What you have to do: Copy out each line of the data that includes the string "floor".

Data for the task:
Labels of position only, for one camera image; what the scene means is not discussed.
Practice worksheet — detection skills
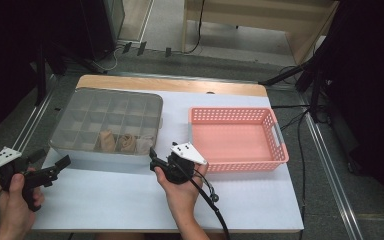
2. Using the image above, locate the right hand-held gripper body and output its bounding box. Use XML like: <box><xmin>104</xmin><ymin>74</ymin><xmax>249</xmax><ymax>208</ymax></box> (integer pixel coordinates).
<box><xmin>162</xmin><ymin>142</ymin><xmax>208</xmax><ymax>185</ymax></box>

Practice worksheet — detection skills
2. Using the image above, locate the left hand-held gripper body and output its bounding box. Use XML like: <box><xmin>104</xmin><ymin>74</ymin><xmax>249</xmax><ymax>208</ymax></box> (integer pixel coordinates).
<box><xmin>0</xmin><ymin>146</ymin><xmax>61</xmax><ymax>213</ymax></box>

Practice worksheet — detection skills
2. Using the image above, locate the white sock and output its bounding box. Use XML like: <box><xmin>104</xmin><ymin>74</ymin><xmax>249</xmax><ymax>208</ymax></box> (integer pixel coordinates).
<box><xmin>141</xmin><ymin>134</ymin><xmax>158</xmax><ymax>145</ymax></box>
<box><xmin>135</xmin><ymin>137</ymin><xmax>156</xmax><ymax>156</ymax></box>

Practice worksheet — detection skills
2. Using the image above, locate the tan sock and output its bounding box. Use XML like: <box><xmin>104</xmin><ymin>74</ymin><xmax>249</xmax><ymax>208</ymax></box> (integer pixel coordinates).
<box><xmin>127</xmin><ymin>134</ymin><xmax>138</xmax><ymax>155</ymax></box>
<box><xmin>116</xmin><ymin>133</ymin><xmax>134</xmax><ymax>154</ymax></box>

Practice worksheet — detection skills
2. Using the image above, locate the pink perforated plastic basket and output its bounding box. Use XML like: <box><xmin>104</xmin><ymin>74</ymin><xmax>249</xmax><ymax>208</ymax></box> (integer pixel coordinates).
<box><xmin>187</xmin><ymin>106</ymin><xmax>290</xmax><ymax>174</ymax></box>

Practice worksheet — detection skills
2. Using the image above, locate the shiny metal tray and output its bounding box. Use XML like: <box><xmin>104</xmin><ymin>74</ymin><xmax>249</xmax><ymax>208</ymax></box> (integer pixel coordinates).
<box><xmin>48</xmin><ymin>87</ymin><xmax>164</xmax><ymax>157</ymax></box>

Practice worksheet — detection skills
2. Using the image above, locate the person's right hand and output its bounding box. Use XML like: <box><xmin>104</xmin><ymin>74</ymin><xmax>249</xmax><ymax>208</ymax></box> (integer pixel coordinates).
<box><xmin>154</xmin><ymin>162</ymin><xmax>210</xmax><ymax>218</ymax></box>

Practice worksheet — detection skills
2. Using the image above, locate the person's left hand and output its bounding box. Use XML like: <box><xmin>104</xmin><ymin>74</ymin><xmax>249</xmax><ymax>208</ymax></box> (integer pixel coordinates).
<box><xmin>0</xmin><ymin>167</ymin><xmax>46</xmax><ymax>240</ymax></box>

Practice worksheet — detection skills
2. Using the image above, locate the black metal stand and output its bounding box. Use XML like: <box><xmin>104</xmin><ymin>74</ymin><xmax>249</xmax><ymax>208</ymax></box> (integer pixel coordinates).
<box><xmin>258</xmin><ymin>49</ymin><xmax>334</xmax><ymax>124</ymax></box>
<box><xmin>34</xmin><ymin>41</ymin><xmax>105</xmax><ymax>107</ymax></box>

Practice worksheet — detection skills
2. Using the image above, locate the dark curtain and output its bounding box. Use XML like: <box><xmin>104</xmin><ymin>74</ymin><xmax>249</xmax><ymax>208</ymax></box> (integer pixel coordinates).
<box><xmin>319</xmin><ymin>0</ymin><xmax>384</xmax><ymax>224</ymax></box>
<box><xmin>0</xmin><ymin>0</ymin><xmax>83</xmax><ymax>149</ymax></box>

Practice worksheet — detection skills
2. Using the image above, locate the dark cabinet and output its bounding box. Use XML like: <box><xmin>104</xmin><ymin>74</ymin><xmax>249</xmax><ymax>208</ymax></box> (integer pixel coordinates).
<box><xmin>79</xmin><ymin>0</ymin><xmax>126</xmax><ymax>63</ymax></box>

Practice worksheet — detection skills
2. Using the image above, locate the light wooden cabinet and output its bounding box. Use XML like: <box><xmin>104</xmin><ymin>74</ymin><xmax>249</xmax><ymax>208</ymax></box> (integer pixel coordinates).
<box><xmin>181</xmin><ymin>0</ymin><xmax>342</xmax><ymax>66</ymax></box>

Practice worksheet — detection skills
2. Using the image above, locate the metal floor rail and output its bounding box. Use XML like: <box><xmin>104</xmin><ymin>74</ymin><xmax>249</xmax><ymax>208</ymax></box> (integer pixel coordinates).
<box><xmin>298</xmin><ymin>93</ymin><xmax>365</xmax><ymax>240</ymax></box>
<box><xmin>0</xmin><ymin>73</ymin><xmax>59</xmax><ymax>231</ymax></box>

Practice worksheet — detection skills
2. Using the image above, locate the right hand-held gripper cable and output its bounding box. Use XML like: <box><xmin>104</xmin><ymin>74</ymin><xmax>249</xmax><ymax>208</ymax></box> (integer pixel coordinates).
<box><xmin>174</xmin><ymin>156</ymin><xmax>232</xmax><ymax>240</ymax></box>

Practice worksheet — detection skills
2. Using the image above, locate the white floor cable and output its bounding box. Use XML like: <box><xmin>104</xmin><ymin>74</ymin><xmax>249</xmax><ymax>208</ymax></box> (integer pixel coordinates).
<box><xmin>92</xmin><ymin>45</ymin><xmax>123</xmax><ymax>73</ymax></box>

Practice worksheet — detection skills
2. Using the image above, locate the black floor cable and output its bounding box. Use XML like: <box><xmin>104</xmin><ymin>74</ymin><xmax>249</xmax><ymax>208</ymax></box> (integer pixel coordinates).
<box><xmin>269</xmin><ymin>64</ymin><xmax>314</xmax><ymax>240</ymax></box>

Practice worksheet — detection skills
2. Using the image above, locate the black hanging cable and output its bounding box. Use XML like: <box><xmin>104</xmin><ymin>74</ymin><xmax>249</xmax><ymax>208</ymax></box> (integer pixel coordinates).
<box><xmin>183</xmin><ymin>0</ymin><xmax>206</xmax><ymax>55</ymax></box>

The completed task:
2. Using the image above, locate the metal floor rail and output its bounding box. Use XML like: <box><xmin>104</xmin><ymin>74</ymin><xmax>249</xmax><ymax>208</ymax></box> (integer pixel coordinates).
2. Using the image above, locate the white floor cable and output its bounding box. Use XML like: <box><xmin>104</xmin><ymin>74</ymin><xmax>249</xmax><ymax>208</ymax></box> (integer pixel coordinates).
2. Using the image above, locate the black floor cable and output its bounding box. Use XML like: <box><xmin>104</xmin><ymin>74</ymin><xmax>249</xmax><ymax>208</ymax></box> (integer pixel coordinates).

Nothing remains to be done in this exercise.